In politica il populismo del “vaffa” ha generato il populismo di destra, non a caso cresciuto durante i mesi del governo gialloverde. C’erano le premesse per una deriva reazionaria e questa si è puntualmente realizzata dando forza ai due partiti di estrema destra che la incarnano. Il populismo reazionario riprende pericolose istanze del passato che già conosciamo, ma non per questo meno pericolose: se il populismo del “vaffa” poggiava su rabbia e livore, quello di destra poggia su disvalori che credevamo lontani ed apre scenari inquietanti.

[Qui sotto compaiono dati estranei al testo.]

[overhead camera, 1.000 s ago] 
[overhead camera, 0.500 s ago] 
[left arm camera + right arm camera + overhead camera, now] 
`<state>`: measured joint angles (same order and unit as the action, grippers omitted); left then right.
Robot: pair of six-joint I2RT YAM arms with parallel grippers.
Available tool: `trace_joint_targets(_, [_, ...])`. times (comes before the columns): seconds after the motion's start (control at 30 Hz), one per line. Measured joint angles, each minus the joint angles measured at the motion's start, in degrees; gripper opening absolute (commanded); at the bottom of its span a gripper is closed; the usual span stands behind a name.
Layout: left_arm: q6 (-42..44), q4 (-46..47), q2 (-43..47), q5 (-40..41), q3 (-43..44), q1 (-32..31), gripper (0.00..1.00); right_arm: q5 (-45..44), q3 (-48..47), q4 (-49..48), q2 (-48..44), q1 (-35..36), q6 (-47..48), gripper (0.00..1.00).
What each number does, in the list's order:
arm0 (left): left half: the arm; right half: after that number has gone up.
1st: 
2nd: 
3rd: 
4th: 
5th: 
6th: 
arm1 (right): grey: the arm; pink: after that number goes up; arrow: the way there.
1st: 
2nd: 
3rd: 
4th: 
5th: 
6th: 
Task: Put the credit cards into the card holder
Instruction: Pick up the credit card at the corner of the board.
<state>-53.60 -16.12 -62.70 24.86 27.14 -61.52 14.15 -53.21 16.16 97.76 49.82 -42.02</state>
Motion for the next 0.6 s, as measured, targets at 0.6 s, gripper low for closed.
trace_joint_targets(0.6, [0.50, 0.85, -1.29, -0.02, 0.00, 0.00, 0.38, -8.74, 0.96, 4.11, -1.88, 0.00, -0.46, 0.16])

C’è poi un terzo populismo, quello di un’area di sinistra impegnata contro le diseguaglianze e le ingiustizie sociali, che non trova consensi di massa né spazio politico. La supporta una ideologia faticosamente sostenuta dai valori del socialismo storico, ma che finisce per confluire nel torrente di frustrazione e senso di esclusione fatto proprio dal populismo. Ed è un atteggiamento che entra in risonanza con altre componenti dell’area riformista e progressista, illudendo su un futuro di nuove alleanze.

Concludo tornando ad alcune riflessioni di due anni fa stimolate dalla lettura di The Game di Alessandro Baricco. Aperta la breccia nel campo opposto, la “gente” – non-élite – si è fermata ad un modo di pensare elementare, sospeso tra “urlo da mercato e slogan pubblicitario”. Più brucia anni di civiltà, più si fa del male, “… perché – scriveva Baricco – il mito di un accosto diretto, puro e vergine alle cose, opposto all’andatura decadente, complicata ed anche un po’ narcisistica della riflessione colta, è una creatura fantastica che ci abbiamo messo secoli a smascherare: recuperarla sarebbe da dementi…”.

Ma come si fa a non vedere come la figura dell’intellettuale oggi non è più quella novecentesca forgiata sulle certezze del XIX secolo, aperta alla fiducia per la modernità, poi tradita da uno sviluppo insostenibile e un falso progresso? Il benessere concesso all’insegnante, allo studioso, al ricercatore scientifico, al giornalista, all’artista forse è ricchezza e potere? Costoro sono élite o non-élite? Certamente è una media borghesia (se ha senso usare ancora questo termine) minoritaria, disomogenea e contraddittoria (insieme a loro tanti altri: professionisti, piccoli imprenditori, giovani disoccupati, ecc…), ma che non urla e non ragiona per slogan, ma vomita quando vede una nave di profughi senza un porto o quando, in occasione di uno stupro, legge che la donna “se la è cercata”. E se parla di fake news, populismo e pericolo fascista non è perché vuole etichettare la non-élite che insorge, ma perché il pericolo esiste ed è davanti a noi.